Data block:
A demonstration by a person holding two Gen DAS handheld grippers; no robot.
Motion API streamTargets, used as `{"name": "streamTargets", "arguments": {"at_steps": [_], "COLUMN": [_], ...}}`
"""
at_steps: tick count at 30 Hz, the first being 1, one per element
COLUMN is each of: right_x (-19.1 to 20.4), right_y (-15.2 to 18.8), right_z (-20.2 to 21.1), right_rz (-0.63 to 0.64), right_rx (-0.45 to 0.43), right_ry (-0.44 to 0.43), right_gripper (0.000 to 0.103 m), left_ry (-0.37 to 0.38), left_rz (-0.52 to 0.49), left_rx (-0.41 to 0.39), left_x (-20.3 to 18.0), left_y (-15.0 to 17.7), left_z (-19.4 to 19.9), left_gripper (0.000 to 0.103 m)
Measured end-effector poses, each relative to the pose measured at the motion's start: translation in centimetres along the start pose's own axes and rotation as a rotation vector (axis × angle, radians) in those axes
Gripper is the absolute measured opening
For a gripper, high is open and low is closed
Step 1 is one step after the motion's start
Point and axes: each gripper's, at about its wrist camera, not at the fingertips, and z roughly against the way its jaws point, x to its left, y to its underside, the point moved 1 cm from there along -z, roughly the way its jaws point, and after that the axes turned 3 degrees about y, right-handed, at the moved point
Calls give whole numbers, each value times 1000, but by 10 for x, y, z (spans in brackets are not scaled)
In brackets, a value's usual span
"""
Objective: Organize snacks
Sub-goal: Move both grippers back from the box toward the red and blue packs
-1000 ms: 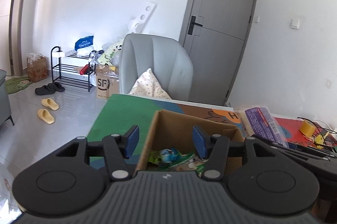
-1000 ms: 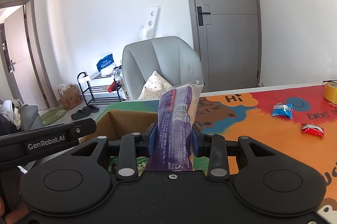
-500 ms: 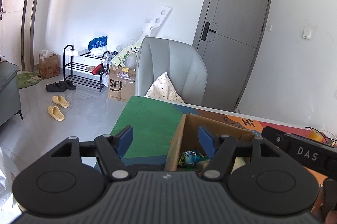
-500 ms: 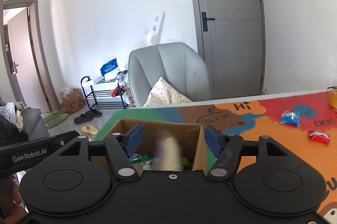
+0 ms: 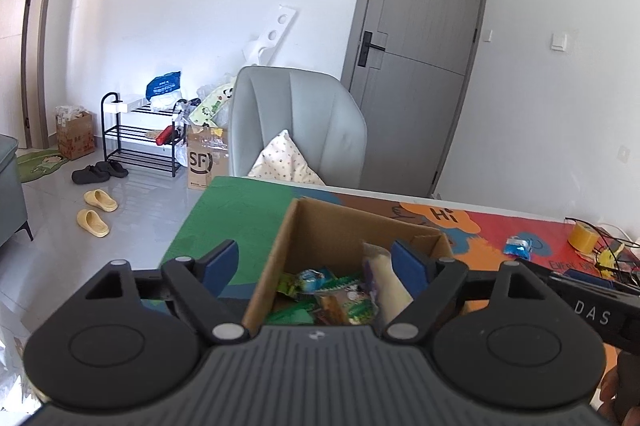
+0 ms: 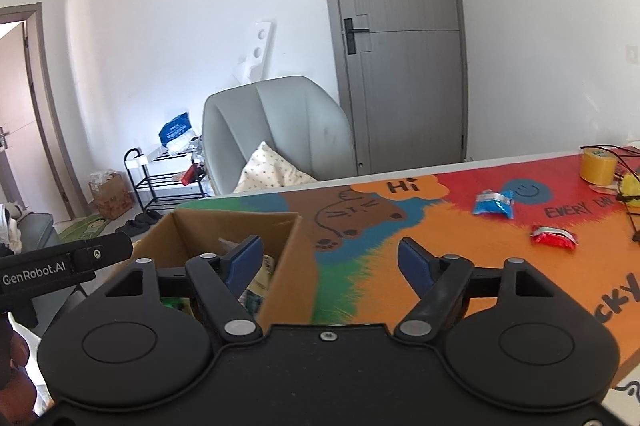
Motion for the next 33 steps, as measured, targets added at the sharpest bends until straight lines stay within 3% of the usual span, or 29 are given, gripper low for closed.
{"name": "streamTargets", "arguments": {"at_steps": [6, 17, 33], "right_x": [-29, -73, -139], "right_y": [7, 16, 20], "right_z": [7, 19, 20], "right_rz": [-37, -95, -178], "right_rx": [15, 21, 35], "right_ry": [35, 99, 182], "right_gripper": [85, 102, 103], "left_ry": [-10, -10, 40], "left_rz": [-39, -141, -220], "left_rx": [18, 43, 51], "left_x": [-24, -72, -140], "left_y": [6, 20, 24], "left_z": [-3, -4, -24], "left_gripper": [92, 94, 95]}}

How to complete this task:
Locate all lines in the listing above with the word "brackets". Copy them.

Result below:
Calls give whole numbers, each value times 1000, but by 10 for x, y, z (spans in brackets are not scaled)
In brackets, a value's usual span

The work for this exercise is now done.